Updated

Police raided the home of a top militant-linked religious leader before dawn Thursday and placed him under house arrest for a month, authorities said.

Hafiz Mohammed Saeed, the leader of the Jamaat al-Dawat group, wanted to lead a rally at a public park in Lahore on Saturday to mark Pakistan's independence from British rule on Aug. 14, 1947.

Police chief Khawaja Khalid Farooq said Saeed was put under house arrest because of "security reasons," but he would not elaborate.

Saeed's spokesman, Yahya Mujahid, condemned the detention and said the group would seek his release.

Saeed headed the militant group Lashkar-e-Tayyaba until 2002 when it was banned by Pakistani President Gen. Pervez Musharraf after neighboring India accused the group of orchestrating an attack on the Indian Parliament.

Indian authorities also have said they believe Lashkar-e-Tayyaba was behind the July 11 commuter train bombings in Bombay that killed more than 200 people.

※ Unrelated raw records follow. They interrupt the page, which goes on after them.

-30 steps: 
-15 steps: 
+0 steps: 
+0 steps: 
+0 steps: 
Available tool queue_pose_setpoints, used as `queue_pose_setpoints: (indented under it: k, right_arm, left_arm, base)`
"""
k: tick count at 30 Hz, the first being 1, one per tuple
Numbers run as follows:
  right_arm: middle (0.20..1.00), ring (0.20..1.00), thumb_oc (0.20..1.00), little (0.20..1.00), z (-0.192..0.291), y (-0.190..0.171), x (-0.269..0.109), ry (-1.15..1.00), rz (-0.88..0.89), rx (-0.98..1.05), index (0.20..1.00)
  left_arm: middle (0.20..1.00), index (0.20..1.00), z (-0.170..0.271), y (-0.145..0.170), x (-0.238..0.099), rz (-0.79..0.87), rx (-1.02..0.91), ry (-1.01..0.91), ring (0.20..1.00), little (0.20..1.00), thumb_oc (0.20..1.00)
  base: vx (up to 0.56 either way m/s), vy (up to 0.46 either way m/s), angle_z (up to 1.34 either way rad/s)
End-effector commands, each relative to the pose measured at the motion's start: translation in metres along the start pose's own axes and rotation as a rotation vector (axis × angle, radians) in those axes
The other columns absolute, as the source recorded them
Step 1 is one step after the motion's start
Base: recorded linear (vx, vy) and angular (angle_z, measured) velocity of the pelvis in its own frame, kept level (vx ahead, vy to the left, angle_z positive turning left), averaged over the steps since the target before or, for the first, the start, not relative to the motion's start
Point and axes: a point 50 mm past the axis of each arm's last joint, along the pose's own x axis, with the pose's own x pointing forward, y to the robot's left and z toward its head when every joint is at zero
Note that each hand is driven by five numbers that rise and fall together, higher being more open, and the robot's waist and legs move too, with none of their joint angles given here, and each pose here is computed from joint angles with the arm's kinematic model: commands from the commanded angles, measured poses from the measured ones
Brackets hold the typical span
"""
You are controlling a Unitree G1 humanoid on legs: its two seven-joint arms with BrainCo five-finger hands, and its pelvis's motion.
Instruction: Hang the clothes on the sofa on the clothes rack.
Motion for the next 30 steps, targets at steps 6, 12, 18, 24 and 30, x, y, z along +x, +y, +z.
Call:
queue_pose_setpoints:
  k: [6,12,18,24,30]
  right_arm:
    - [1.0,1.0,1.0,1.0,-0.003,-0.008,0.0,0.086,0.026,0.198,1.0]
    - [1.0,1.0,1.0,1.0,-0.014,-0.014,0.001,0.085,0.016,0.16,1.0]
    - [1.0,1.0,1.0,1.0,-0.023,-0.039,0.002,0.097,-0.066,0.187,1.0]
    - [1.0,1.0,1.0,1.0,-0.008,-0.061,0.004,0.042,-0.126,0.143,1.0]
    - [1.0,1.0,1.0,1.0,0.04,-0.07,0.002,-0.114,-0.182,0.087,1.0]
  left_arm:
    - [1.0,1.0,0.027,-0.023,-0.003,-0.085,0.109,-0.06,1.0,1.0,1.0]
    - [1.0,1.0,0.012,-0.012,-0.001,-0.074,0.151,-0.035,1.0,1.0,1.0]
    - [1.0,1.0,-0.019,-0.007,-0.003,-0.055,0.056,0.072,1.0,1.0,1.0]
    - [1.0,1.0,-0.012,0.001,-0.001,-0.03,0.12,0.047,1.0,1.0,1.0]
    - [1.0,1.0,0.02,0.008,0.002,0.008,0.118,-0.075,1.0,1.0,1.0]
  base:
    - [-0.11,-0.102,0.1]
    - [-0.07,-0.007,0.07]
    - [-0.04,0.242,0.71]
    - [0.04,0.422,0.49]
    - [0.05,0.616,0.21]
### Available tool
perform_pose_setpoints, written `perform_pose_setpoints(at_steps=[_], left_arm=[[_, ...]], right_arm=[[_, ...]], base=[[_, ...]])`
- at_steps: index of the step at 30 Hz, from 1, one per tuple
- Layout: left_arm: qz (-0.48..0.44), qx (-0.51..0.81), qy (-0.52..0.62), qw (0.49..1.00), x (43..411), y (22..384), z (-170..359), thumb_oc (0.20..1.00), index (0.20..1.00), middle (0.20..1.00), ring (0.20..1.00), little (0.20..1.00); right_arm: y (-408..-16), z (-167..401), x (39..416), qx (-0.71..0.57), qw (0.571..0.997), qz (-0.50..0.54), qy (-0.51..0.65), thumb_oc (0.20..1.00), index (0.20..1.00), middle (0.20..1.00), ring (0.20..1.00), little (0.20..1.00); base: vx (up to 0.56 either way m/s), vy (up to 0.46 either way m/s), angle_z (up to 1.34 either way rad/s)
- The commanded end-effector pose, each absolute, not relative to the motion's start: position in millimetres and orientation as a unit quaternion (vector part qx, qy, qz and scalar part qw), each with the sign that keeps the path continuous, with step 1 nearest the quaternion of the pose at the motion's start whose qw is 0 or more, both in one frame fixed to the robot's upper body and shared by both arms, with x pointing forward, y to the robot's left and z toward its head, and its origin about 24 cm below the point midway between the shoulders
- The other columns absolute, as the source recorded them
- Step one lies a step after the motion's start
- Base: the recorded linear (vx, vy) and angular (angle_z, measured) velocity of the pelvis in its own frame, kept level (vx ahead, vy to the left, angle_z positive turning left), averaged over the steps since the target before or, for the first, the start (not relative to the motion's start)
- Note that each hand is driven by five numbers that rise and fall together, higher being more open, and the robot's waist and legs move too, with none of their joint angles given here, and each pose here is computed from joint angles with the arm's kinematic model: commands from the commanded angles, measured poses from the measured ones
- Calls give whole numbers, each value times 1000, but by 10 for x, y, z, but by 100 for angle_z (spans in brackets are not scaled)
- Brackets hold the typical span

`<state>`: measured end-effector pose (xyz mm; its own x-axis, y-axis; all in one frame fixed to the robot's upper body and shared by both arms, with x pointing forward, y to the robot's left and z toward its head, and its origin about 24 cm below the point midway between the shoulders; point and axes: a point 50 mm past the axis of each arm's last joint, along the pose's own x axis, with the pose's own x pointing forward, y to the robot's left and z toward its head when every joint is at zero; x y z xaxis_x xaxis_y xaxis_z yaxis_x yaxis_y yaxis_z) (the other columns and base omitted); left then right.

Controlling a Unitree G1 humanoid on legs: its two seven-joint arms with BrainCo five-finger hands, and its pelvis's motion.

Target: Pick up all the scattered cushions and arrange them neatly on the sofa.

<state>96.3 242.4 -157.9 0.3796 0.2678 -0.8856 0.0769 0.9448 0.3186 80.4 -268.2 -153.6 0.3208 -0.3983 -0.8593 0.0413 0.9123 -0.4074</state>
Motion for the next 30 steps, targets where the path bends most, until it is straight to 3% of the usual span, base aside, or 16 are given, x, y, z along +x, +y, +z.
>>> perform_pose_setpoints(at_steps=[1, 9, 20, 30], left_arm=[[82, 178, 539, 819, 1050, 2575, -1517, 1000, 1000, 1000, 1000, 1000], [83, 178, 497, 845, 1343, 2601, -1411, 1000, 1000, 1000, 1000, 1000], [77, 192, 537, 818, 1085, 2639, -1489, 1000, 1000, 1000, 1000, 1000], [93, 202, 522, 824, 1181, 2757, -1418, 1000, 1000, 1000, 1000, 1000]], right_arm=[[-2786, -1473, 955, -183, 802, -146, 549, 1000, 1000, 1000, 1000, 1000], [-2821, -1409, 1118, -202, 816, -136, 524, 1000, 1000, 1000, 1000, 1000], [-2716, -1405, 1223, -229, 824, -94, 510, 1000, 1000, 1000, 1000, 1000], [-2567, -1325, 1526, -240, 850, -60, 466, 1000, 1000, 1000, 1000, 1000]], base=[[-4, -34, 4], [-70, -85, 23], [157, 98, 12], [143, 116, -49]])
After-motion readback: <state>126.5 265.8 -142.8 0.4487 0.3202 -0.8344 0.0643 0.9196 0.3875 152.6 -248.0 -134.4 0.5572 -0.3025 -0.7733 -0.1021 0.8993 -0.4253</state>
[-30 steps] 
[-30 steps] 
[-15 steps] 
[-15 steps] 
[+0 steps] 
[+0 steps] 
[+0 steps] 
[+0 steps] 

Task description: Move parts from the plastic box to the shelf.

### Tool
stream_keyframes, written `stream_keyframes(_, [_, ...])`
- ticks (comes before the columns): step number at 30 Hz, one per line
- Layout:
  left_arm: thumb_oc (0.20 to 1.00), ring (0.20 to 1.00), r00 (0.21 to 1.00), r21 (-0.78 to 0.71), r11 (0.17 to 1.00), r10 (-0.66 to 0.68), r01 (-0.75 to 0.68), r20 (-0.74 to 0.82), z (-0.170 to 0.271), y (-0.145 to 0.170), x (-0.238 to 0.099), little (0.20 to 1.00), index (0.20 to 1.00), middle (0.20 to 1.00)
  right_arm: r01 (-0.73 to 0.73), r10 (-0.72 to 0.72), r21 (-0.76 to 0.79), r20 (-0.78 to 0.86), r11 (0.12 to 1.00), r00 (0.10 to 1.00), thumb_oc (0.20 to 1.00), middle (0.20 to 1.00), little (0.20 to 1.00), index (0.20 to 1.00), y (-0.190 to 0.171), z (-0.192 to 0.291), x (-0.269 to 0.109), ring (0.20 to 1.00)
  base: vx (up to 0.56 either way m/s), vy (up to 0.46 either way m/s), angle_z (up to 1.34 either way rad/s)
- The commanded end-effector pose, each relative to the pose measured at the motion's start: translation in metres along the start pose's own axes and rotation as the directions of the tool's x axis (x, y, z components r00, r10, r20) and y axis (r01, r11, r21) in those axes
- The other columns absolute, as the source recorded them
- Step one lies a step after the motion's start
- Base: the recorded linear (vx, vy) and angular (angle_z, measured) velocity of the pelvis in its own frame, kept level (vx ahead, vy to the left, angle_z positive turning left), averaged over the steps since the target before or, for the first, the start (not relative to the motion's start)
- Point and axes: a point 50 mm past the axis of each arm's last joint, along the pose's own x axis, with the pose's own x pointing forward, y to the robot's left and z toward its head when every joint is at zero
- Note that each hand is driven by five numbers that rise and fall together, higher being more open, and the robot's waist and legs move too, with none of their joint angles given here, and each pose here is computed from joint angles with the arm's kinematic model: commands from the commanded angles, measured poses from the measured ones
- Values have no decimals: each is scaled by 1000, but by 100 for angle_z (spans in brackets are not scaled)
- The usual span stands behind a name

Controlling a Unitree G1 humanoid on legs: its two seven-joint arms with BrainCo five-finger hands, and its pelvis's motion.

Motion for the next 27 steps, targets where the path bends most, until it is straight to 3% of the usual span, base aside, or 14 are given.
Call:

After the group was banned in 2002, Saeed set up Jamaat al-Dawat, which runs schools, colleges and medical clinics. In April, Washington put the group on a list of terrorist organizations for its alleged links with militants fighting in the Indian part of Kashmir.

Kashmir is claimed by both Pakistan and India, and an insurgency there has killed more than 67,000 people since 1989.